In the weeks following their respective scientific publications, both the DeepMind and University of Washington teams made their data, methodology, and source codes freely available to scientists worldwide. Moreover, in collaboration with the European Molecule Biology Lab’s European Bioinformatics Institute, DeepMind has launched the AlphaFold Protein Structure Database, freely offering high-quality shape predictions for every human protein to the scientific community, as well as the proteins of 20 other organisms (e.g., E. coli, yeast, fruit fly, mouse) commonly used in scientific research. 

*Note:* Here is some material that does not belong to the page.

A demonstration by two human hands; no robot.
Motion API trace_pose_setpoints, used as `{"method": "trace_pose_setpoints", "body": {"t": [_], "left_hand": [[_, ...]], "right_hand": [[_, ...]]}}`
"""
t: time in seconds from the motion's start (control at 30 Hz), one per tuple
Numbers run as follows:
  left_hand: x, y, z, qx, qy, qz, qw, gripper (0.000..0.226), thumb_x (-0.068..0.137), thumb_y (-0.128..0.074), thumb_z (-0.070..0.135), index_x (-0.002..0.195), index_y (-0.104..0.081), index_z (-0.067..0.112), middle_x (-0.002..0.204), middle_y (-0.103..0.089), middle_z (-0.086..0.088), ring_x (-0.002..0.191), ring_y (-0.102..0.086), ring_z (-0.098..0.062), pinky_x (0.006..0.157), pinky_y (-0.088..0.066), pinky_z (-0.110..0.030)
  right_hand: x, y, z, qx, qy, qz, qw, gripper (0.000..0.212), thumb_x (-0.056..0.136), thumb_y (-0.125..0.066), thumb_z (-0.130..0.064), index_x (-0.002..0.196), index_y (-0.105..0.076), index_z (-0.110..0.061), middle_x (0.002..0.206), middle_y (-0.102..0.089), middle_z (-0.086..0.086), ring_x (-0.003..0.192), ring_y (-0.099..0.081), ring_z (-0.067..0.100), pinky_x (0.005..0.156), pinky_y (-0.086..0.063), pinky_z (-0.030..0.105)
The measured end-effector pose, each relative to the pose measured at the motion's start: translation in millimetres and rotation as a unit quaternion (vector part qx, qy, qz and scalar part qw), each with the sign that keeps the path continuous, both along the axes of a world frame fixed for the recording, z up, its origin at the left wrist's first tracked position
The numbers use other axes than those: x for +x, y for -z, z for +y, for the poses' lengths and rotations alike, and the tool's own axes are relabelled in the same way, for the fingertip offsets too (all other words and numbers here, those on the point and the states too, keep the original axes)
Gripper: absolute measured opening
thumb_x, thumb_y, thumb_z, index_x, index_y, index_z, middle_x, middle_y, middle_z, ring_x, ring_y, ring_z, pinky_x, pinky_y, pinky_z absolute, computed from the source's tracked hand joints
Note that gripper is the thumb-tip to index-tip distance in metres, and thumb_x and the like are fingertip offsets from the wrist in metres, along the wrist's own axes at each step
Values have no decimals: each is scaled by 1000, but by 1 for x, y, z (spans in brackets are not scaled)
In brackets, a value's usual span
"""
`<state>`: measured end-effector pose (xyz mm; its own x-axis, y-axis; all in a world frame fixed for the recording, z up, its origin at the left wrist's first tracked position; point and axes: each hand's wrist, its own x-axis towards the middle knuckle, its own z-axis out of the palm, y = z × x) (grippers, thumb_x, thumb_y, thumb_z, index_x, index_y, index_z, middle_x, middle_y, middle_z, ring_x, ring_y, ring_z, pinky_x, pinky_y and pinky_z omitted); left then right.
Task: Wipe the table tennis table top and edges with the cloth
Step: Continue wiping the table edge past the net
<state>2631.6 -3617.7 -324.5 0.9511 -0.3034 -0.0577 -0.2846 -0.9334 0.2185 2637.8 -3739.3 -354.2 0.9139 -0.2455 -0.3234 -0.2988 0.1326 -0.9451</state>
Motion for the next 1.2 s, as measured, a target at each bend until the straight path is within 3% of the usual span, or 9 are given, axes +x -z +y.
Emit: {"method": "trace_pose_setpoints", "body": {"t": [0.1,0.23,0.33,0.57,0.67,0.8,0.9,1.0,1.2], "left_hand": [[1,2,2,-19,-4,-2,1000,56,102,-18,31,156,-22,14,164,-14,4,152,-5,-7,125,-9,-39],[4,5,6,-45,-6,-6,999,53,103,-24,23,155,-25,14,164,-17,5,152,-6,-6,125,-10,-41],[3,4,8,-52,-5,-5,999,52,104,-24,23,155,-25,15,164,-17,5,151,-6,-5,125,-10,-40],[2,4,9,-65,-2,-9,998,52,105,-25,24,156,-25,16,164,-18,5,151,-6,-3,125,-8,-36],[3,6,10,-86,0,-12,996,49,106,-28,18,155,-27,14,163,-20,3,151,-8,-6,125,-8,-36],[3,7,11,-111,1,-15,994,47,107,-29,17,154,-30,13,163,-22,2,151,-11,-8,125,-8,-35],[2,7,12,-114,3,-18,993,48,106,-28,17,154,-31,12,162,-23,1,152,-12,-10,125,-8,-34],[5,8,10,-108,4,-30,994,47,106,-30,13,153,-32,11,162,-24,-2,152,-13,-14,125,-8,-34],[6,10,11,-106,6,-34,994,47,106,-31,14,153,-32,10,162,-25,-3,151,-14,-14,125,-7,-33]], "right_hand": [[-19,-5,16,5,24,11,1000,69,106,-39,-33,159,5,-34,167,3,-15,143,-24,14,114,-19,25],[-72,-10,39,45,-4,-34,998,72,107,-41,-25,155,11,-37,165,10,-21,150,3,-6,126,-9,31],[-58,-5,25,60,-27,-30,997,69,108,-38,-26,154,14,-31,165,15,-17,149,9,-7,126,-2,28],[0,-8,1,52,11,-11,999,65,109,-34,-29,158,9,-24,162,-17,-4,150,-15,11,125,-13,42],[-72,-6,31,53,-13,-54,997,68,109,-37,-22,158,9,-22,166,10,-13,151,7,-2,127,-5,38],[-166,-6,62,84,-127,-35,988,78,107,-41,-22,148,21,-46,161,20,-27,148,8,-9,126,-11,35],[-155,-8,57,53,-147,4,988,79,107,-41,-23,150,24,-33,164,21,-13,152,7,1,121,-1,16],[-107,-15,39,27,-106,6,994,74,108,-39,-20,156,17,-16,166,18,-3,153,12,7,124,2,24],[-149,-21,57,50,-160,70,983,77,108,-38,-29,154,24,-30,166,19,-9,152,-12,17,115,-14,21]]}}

Experts believe this new ability to rapidly decipher protein folding is likely to open up new research avenues with applications in pharma R&D, which until now has been limited by scientists’ inability to determine protein structures. This advance is expected not only to accelerate researchers’ ability to understand diseases and develop drugs with greater specificity, but also to catalyze advances outside of medicine, such as developing new industrial enzymes to break down plastic wastes or other pollutants, or even capture carbon from the atmosphere.